» **Your instructions**: Every line below that has "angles" in it should be copied.
[Opening Data section]
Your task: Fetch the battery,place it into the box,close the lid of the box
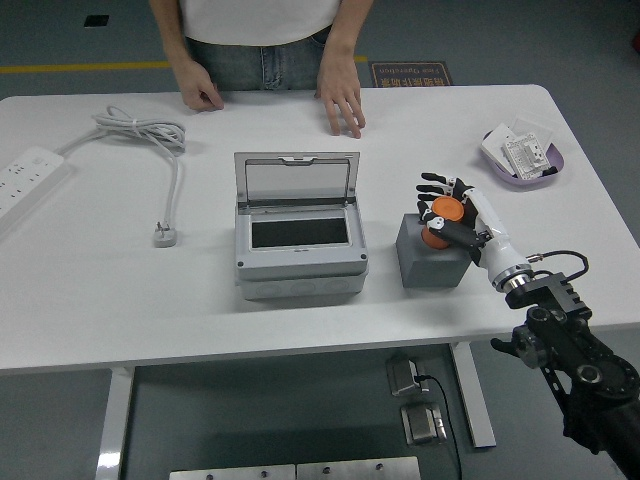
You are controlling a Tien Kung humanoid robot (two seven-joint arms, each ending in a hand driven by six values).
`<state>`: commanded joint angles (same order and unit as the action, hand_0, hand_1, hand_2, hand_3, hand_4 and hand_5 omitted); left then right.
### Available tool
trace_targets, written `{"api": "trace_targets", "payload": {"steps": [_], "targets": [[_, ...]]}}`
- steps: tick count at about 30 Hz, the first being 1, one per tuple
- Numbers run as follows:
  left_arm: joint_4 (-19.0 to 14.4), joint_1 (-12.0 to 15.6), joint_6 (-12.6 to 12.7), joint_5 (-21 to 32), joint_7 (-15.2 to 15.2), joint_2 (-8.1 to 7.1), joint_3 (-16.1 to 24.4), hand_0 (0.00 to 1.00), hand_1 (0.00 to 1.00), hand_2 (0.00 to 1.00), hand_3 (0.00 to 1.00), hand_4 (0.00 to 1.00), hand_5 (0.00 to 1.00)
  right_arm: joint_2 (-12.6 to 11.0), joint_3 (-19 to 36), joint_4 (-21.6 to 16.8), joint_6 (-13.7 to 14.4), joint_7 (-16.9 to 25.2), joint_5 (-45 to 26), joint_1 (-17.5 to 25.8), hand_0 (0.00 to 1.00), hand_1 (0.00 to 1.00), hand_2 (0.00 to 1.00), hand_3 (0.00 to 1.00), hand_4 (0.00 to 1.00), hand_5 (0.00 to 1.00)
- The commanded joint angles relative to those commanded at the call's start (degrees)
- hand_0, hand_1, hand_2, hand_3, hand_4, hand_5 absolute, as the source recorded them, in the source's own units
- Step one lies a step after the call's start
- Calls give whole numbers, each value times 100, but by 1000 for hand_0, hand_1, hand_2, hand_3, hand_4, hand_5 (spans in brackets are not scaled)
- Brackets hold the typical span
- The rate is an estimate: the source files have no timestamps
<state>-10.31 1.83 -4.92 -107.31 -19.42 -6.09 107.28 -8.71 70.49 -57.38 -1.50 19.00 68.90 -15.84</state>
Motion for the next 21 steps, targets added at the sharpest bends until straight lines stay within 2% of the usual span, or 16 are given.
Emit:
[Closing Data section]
» **Answer to this exercise**:
`<state>`: commanded joint angles (same order and unit as the action, hand_0, hand_1, hand_2, hand_3, hand_4 and hand_5 omitted); left then right.
- The commanded joint angles relative to those commanded at the call's start (degrees)

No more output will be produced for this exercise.